The problem: Your task is to repeat exactly the lines below between the line holding "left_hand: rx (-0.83" and the line holding "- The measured", inclusive, and only those.

[Dataset items]
----

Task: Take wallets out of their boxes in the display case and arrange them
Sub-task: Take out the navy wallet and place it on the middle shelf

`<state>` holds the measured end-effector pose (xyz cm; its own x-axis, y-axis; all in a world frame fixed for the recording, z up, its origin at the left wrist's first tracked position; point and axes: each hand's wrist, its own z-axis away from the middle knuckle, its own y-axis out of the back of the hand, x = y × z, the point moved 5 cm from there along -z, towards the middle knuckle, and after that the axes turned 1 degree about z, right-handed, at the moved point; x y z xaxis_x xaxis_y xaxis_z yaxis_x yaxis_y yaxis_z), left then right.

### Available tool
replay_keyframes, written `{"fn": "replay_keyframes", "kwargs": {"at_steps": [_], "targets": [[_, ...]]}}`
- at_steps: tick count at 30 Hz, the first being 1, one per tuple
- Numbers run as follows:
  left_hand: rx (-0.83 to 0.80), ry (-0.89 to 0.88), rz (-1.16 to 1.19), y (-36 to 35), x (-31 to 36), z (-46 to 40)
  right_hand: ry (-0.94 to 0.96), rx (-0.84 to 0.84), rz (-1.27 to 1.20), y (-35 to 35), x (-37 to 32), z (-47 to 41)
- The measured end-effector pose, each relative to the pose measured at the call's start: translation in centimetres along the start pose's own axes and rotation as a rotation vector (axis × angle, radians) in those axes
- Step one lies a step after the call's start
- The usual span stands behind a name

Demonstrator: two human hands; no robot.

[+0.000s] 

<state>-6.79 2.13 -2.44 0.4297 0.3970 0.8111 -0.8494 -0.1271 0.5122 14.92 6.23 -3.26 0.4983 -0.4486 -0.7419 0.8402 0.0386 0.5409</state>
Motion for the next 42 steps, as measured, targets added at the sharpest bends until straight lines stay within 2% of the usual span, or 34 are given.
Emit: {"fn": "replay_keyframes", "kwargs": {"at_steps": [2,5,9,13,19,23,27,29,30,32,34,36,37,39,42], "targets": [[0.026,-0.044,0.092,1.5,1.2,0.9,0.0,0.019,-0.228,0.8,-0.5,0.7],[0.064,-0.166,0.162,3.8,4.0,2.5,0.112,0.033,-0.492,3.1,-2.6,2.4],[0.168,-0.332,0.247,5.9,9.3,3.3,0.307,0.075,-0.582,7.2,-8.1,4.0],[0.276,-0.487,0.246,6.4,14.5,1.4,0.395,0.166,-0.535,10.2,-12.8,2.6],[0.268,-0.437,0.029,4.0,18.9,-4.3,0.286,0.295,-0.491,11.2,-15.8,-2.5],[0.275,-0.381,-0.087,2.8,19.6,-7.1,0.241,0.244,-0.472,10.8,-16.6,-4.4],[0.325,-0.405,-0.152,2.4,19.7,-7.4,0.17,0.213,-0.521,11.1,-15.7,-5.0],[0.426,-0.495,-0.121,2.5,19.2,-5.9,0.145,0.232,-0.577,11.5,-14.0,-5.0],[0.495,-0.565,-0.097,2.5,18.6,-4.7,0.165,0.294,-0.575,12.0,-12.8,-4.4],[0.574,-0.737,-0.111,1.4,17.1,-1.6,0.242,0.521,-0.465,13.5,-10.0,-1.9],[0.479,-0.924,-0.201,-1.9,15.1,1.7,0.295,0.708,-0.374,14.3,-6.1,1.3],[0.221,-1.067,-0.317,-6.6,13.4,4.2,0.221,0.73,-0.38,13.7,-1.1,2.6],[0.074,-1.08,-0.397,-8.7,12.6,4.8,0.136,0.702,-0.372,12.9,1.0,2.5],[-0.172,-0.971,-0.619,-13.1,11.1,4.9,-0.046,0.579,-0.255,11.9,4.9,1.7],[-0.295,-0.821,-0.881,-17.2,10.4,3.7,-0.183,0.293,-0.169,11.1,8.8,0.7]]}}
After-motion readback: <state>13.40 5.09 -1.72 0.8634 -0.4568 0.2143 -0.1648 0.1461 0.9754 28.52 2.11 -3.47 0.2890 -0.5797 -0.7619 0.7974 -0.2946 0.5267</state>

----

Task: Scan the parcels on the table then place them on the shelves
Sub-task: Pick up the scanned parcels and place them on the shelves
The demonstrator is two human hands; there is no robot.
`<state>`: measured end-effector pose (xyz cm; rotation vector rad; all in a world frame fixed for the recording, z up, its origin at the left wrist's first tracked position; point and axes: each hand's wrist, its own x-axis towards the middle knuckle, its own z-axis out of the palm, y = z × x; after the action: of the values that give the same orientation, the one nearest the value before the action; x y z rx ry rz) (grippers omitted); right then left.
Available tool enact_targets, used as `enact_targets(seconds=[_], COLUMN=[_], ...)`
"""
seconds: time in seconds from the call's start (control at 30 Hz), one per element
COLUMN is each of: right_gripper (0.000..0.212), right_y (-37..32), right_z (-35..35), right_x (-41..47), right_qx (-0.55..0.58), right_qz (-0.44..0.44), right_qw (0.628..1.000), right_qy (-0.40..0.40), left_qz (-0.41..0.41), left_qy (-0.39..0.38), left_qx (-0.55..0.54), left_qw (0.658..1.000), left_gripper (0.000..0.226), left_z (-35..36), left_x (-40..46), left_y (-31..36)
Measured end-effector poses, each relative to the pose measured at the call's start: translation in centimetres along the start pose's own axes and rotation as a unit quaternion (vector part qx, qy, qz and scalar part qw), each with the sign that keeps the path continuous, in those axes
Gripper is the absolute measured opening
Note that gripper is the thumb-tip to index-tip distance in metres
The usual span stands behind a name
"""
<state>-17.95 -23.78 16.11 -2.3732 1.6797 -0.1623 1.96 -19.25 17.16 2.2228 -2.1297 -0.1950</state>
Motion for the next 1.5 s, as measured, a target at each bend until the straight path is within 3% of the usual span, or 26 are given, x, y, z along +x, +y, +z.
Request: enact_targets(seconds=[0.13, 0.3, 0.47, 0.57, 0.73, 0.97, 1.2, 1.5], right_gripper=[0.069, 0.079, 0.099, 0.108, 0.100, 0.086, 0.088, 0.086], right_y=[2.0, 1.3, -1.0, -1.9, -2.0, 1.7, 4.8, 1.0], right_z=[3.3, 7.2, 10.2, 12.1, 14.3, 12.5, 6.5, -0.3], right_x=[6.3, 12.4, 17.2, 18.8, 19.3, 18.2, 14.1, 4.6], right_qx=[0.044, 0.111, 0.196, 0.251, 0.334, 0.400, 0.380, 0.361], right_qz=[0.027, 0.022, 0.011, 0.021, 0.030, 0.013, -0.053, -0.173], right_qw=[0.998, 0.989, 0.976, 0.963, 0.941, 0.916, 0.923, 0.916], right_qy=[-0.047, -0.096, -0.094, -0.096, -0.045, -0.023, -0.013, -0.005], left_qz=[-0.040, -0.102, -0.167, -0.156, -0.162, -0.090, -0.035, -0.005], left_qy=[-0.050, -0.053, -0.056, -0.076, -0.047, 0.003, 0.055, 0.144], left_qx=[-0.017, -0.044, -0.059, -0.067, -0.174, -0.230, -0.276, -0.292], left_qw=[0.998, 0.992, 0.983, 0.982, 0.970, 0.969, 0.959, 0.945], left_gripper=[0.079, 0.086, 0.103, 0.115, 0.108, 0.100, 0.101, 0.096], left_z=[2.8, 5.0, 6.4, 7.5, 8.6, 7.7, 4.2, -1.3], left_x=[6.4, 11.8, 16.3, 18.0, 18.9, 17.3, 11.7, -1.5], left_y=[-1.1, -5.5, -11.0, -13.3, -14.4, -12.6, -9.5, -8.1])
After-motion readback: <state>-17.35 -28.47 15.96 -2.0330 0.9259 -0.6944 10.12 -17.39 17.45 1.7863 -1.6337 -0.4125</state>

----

Output of the task:
  left_hand: rx (-0.83 to 0.80), ry (-0.89 to 0.88), rz (-1.16 to 1.19), y (-36 to 35), x (-31 to 36), z (-46 to 40)
  right_hand: ry (-0.94 to 0.96), rx (-0.84 to 0.84), rz (-1.27 to 1.20), y (-35 to 35), x (-37 to 32), z (-47 to 41)
- The measured end-effector pose, each relative to the pose measured at the call's start: translation in centimetres along the start pose's own axes and rotation as a rotation vector (axis × angle, radians) in those axes

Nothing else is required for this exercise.